SOURCE DATA Start Marker
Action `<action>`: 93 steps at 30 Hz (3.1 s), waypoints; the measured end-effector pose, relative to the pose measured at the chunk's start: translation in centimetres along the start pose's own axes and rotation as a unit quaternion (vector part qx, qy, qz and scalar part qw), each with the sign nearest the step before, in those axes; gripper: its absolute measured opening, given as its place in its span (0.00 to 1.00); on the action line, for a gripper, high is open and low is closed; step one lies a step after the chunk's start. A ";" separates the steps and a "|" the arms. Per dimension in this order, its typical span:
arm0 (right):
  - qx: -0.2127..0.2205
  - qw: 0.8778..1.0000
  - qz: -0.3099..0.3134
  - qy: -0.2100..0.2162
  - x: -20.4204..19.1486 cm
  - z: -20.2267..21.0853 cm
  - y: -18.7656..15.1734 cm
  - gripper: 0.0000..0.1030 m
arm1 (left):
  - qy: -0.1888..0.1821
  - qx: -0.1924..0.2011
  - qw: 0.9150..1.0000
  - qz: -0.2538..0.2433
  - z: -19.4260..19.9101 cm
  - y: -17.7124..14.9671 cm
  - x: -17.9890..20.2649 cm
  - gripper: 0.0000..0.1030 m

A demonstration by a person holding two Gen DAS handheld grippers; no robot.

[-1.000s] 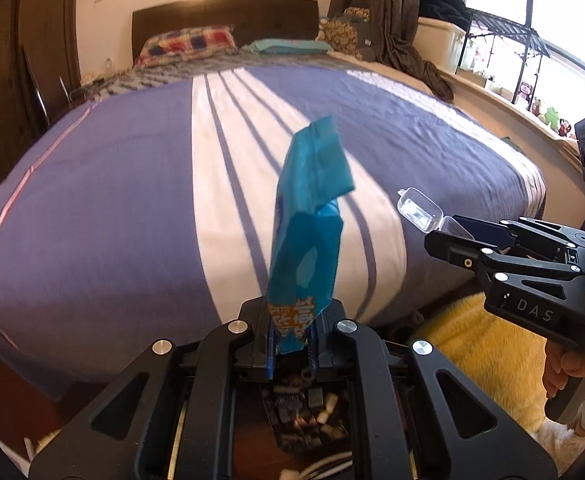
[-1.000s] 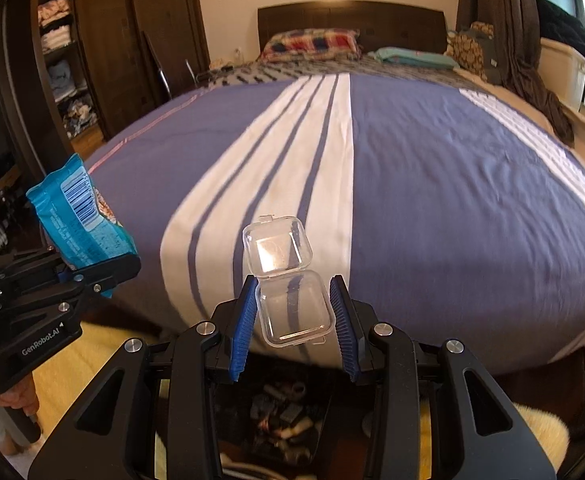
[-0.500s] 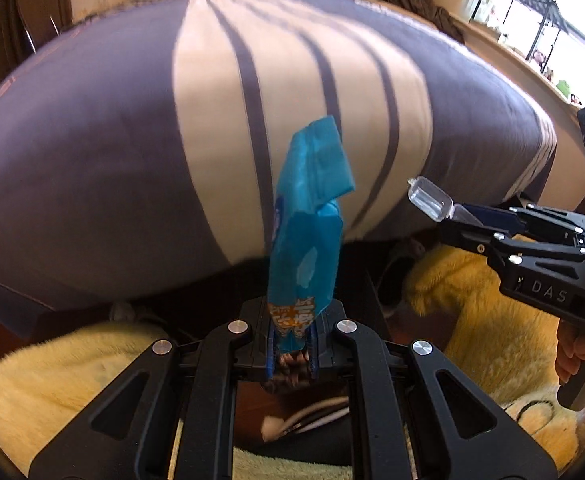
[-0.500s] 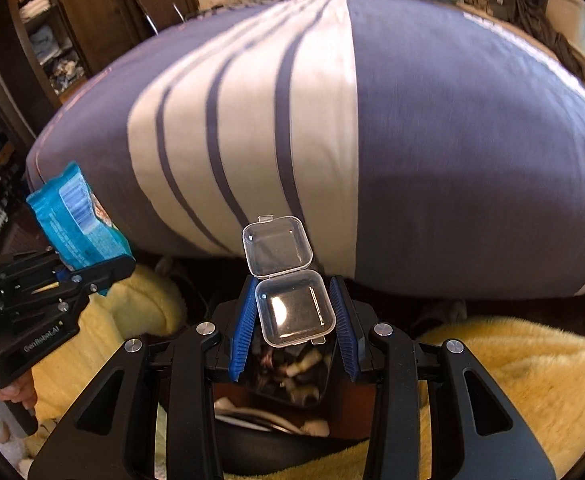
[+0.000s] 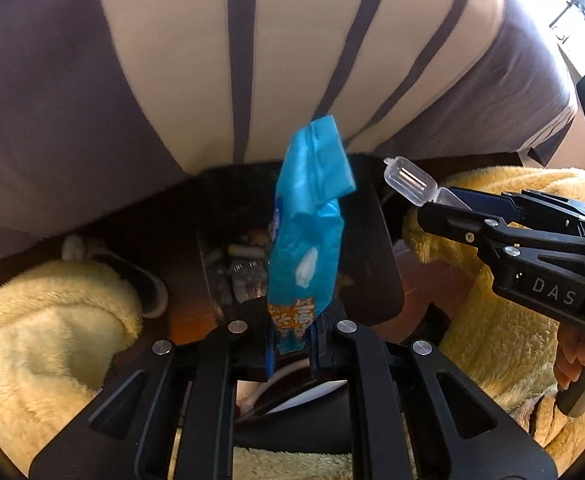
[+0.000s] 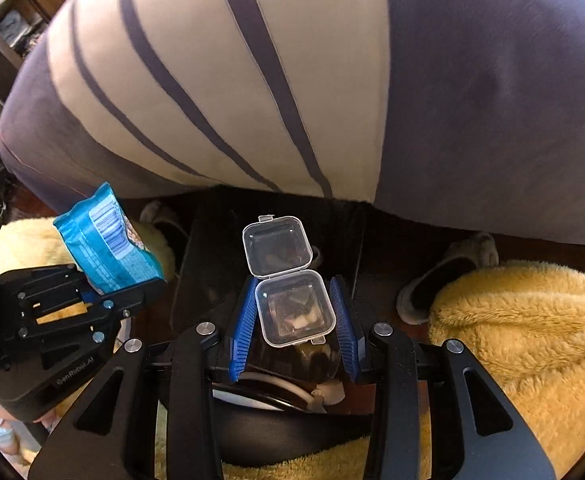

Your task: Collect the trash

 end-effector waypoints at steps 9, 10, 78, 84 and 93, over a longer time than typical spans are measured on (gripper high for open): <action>-0.023 1.000 0.002 -0.006 -0.4 -1.7 1.1 0.38 | -0.020 -0.034 0.999 0.021 -2.5 -1.0 -0.1 0.15; -0.023 1.000 0.000 -0.007 -0.3 -1.9 1.2 0.39 | -0.019 -0.036 0.999 0.023 -2.6 -0.9 -0.2 0.17; 0.437 0.889 -0.010 -0.136 0.1 36.5 10.7 0.97 | 0.140 0.404 0.902 -0.057 35.0 8.9 7.5 0.92; 0.436 0.890 -0.011 -0.133 0.0 36.4 10.7 0.97 | 0.141 0.403 0.903 -0.052 35.0 8.7 7.0 0.92; 0.434 0.892 -0.007 -0.129 -0.5 36.1 10.7 0.97 | 0.140 0.404 0.902 -0.053 35.2 8.6 7.0 0.92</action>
Point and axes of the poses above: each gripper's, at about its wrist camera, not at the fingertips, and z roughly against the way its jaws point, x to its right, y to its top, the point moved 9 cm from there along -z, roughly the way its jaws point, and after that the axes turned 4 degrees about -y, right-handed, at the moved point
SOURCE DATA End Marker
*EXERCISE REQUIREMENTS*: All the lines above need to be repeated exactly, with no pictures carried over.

*REPLY*:
Action `<action>`: 93 steps at 30 Hz (3.1 s), waypoints; the measured end-effector pose, relative to the pose measured at the chunk's start: translation in centimetres along the start pose's own axes and rotation as a unit quaternion (vector part qx, qy, qz and scalar part qw), each with the sign nearest the step before, in those axes; gripper: its absolute measured opening, given as its place in its span (0.00 to 1.00); on the action line, for a gripper, high is open and low is closed; step one lies a step after the chunk's start. A ";" separates the steps and a "|" the arms. Per dimension in this order, its typical span:
arm0 (right):
  - qx: -0.2127..0.2205
  - qw: 0.8778..1.0000
  - qz: -0.3099..0.3134
  - qy: -0.2100..0.2162
  - x: -20.4204..19.1486 cm
  - z: -20.2267..21.0853 cm
  - y: -18.7656..15.1734 cm
  - gripper: 0.0000..0.1030 m
arm1 (left):
  - qy: -0.1888..0.1821
  - qx: -0.1924..0.2011
  - qw: 0.9150..1.0000
  - qz: -0.2538..0.2433
  - z: -19.4260..19.9101 cm
  - y: -17.7124..14.9671 cm
  - x: -17.9890..20.2649 cm
  - gripper: 0.0000..0.1030 m

A demonstration by a person holding two Gen DAS handheld grippers; no robot.

[-1.000s] 
[-1.000s] 
[-0.500s] 
[-0.500s] 
[+0.000s] 
[+0.000s] 

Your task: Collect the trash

 end-effector waypoints at steps 9, 10, 78, 84 and 93, over a longer time than typical spans are measured on (gripper high for open): <action>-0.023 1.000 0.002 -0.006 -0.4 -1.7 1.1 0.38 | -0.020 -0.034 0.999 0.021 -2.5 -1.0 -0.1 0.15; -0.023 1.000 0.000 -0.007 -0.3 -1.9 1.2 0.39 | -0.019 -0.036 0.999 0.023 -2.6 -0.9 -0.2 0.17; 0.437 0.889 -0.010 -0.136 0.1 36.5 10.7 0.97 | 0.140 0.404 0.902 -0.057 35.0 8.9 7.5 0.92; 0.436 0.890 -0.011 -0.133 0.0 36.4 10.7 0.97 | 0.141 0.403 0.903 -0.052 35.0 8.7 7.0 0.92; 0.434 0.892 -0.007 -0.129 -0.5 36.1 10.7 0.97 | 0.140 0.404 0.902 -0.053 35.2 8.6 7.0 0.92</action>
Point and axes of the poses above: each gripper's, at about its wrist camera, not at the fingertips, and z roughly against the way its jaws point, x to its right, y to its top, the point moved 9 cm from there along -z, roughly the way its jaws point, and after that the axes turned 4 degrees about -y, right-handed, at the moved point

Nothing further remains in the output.